* **EXERCISE DIRECTIONS**: Exactly those lines from the one with "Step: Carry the" through the end of the listing below must be returned, and nothing else.

* **INPUT**:

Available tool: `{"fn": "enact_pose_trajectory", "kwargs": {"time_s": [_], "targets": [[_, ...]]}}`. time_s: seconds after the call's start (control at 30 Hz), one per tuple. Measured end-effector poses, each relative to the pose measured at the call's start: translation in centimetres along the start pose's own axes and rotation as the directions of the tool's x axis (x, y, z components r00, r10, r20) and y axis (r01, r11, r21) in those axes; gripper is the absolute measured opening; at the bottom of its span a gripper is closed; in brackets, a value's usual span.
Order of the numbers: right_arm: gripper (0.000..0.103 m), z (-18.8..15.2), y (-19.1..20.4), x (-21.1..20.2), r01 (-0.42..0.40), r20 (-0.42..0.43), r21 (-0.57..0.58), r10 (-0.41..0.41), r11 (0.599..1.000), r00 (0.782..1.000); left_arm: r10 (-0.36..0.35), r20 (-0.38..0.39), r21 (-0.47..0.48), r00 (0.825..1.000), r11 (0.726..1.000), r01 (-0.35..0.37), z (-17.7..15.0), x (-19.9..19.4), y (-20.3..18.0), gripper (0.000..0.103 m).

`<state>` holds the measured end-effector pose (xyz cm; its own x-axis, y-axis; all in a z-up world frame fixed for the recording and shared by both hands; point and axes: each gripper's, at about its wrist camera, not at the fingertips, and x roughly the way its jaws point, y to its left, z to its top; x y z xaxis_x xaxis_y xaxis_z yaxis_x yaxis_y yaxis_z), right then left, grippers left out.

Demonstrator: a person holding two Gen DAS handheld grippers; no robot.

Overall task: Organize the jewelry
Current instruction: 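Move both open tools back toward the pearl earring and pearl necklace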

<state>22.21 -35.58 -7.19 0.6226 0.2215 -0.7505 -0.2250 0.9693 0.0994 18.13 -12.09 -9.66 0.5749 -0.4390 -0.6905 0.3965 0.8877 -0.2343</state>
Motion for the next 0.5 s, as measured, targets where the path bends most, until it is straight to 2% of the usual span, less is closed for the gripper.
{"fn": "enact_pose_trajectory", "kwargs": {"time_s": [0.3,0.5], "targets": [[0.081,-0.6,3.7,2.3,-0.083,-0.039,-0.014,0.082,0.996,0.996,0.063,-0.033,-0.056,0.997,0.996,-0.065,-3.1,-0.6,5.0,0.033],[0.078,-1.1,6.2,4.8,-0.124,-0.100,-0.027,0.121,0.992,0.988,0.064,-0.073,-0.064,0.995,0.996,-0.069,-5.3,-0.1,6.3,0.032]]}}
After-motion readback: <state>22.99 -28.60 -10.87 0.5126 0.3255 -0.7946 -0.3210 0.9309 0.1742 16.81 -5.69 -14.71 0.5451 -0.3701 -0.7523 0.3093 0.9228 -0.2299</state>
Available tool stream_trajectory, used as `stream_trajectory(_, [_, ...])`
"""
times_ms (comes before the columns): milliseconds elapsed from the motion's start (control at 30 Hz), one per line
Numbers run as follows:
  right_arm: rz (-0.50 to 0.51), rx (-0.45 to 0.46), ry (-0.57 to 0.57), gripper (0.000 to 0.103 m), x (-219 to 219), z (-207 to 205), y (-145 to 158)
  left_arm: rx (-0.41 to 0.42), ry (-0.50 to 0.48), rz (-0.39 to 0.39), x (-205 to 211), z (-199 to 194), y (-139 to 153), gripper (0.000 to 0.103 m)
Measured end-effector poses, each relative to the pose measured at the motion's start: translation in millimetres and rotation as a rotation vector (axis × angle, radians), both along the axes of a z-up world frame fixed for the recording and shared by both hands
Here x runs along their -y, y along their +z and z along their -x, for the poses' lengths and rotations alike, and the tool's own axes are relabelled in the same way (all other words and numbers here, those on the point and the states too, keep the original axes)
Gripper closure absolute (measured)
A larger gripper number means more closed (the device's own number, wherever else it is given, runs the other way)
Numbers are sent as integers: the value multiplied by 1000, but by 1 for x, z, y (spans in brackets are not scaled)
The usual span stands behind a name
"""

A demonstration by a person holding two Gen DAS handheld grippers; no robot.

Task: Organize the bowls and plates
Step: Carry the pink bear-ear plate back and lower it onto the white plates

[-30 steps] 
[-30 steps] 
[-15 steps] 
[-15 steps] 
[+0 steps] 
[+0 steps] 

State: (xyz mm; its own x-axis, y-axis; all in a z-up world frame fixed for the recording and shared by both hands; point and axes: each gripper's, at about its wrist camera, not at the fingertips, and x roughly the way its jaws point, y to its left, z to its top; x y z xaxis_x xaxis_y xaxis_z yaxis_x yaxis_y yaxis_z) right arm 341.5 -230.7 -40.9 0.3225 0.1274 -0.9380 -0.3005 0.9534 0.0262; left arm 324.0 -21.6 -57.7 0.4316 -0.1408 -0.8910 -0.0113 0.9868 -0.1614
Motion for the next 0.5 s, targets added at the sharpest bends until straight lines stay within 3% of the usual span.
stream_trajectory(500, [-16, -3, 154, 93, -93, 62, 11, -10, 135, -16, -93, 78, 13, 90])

* **ANSWER SECTION**:
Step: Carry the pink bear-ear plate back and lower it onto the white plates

[-30 steps] 
[-30 steps] 
[-15 steps] 
[-15 steps] 
[+0 steps] 
[+0 steps] 

State: (xyz mm; its own x-axis, y-axis; all in a z-up world frame fixed for the recording and shared by both hands; point and axes: each gripper's, at about its wrist camera, not at the fingertips, and x roughly the way its jaws point, y to its left, z to its top; x y z xaxis_x xaxis_y xaxis_z yaxis_x yaxis_y yaxis_z) right arm 341.5 -230.7 -40.9 0.3225 0.1274 -0.9380 -0.3005 0.9534 0.0262; left arm 324.0 -21.6 -57.7 0.4316 -0.1408 -0.8910 -0.0113 0.9868 -0.1614
Motion for the next 0.5 s, targets added at the sharpest bends until straight lines stay within 3% of the usual span.
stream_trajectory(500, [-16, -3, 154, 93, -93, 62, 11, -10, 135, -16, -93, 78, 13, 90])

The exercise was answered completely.